Abstract:
Alzheimer\'s disease (AD) and Parkinson\'s disease (PD) are the most common neurodegenerative disorders. Pathologically, AD and PD are characterized by the accumulation of misfolded proteins. Hence, they are also called as proteinopathy diseases. Gender is considered as one of the risk factors in both diseases. Estrogens are widely accepted to be neuroprotective in several neurodegenerative disorders. Estrogens can be produced in the central nervous system, where they are called as neurosteroids. Estrogens mediate their neuroprotective action mainly through their actions on estrogen receptor alpha (ERα) and estrogen receptor beta (ERβ). However, ERα is mainly involved in the growth and development of the primary and secondary sexual organs in females. Hence, the activation of ERα is associated with undesired side effects such as gynecomastia and increase in the risk of breast cancer, thromboembolism, and feminization.
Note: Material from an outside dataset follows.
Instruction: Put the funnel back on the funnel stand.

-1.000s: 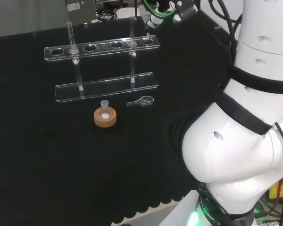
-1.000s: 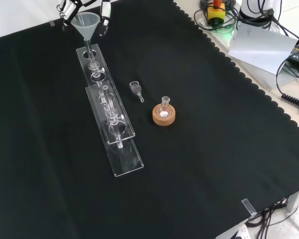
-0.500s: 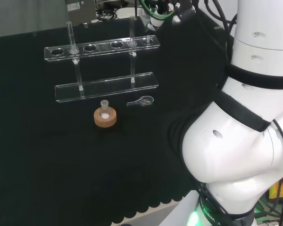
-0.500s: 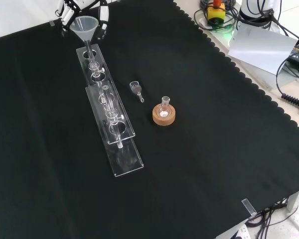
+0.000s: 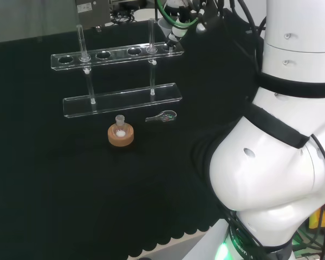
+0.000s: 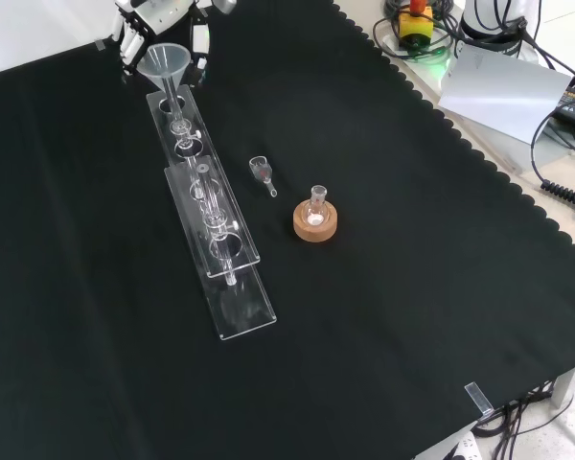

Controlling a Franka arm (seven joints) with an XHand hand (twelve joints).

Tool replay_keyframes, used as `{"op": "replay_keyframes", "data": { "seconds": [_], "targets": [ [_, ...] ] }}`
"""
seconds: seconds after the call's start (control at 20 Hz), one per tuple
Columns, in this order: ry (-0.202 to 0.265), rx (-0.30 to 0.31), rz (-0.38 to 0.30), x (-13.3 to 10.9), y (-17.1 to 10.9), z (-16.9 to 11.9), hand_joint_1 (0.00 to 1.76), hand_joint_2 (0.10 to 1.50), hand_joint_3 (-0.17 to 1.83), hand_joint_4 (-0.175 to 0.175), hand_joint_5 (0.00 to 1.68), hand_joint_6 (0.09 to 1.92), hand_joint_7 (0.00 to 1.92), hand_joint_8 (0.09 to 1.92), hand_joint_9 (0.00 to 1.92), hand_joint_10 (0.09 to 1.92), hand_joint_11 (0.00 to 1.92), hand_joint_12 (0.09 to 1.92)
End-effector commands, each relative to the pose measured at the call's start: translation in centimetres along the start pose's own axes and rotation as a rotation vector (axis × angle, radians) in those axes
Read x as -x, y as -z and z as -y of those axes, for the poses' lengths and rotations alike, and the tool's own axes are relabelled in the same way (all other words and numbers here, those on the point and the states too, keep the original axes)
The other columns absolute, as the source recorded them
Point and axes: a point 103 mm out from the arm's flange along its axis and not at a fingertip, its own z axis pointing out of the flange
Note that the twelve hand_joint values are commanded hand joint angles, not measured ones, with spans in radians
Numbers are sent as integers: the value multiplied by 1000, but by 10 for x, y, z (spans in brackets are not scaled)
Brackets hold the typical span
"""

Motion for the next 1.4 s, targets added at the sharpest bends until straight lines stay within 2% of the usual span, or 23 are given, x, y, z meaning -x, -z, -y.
{"op": "replay_keyframes", "data": {
  "seconds": [0.05, 0.3, 0.6, 0.75, 1.05, 1.4],
  "targets": [
    [7, -11, 7, -3, -5, -4, 841, 706, 530, -68, 541, 658, 680, 756, 1114, 381, 768, 1096],
    [14, -31, 3, -5, -10, -7, 833, 703, 532, -71, 454, 603, 599, 768, 1038, 409, 721, 1129],
    [26, -60, -12, -7, -14, -8, 792, 686, 545, -63, 308, 191, 275, 729, 640, 581, 440, 1286],
    [30, -83, -13, -9, -15, -7, 777, 678, 545, -65, 271, 91, 182, 708, 548, 615, 383, 1306],
    [31, -107, -15, -12, -5, 3, 756, 671, 532, -64, 212, 87, 87, 688, 421, 645, 288, 1339],
    [4, -26, -13, -15, 32, 43, 738, 667, 515, -63, 172, 87, 26, 676, 309, 667, 209, 1358]
  ]
}}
Therefore, selective activation of ERβ is often considered to be safer. In this review, we explore the role of ERβ in regulating the expression and functions of AD- and PD-associated genes. Additionally, we discuss the association of these genes with the amyloid-beta peptide (Aβ) and α-synuclein mediated toxicity. Ultimately, we established a correlation between the importance of ERβ activation and the process underlying ERβ\'s neuroprotective mechanisms in AD and PD.
摘要:
阿尔茨海默病(AD)和帕金森病(PD)是最常见的神经退行性疾病。病理上,AD和PD的特征在于错误折叠蛋白的积累。因此,它们也被称为蛋白质病。性别被认为是这两种疾病的危险因素之一。雌激素在几种神经退行性疾病中被广泛接受为神经保护。雌激素可以在中枢神经系统中产生,它们被称为神经类固醇。雌激素主要通过其对雌激素受体α(ERα)和雌激素受体β(ERβ)的作用来介导其神经保护作用。然而,ERα主要参与女性初级和第二性器官的生长发育。因此,ERα的激活与不良副作用有关,如男性乳房发育和乳腺癌风险的增加,血栓栓塞,女性化。因此,ERβ的选择性激活通常被认为是更安全的。在这次审查中,我们探讨了ERβ在调节AD和PD相关基因的表达和功能中的作用。此外,我们讨论了这些基因与淀粉样β肽(Aβ)和α-突触核蛋白介导的毒性的关联。最终,我们在AD和PD中建立了ERβ激活的重要性与ERβ神经保护机制的潜在过程之间的相关性。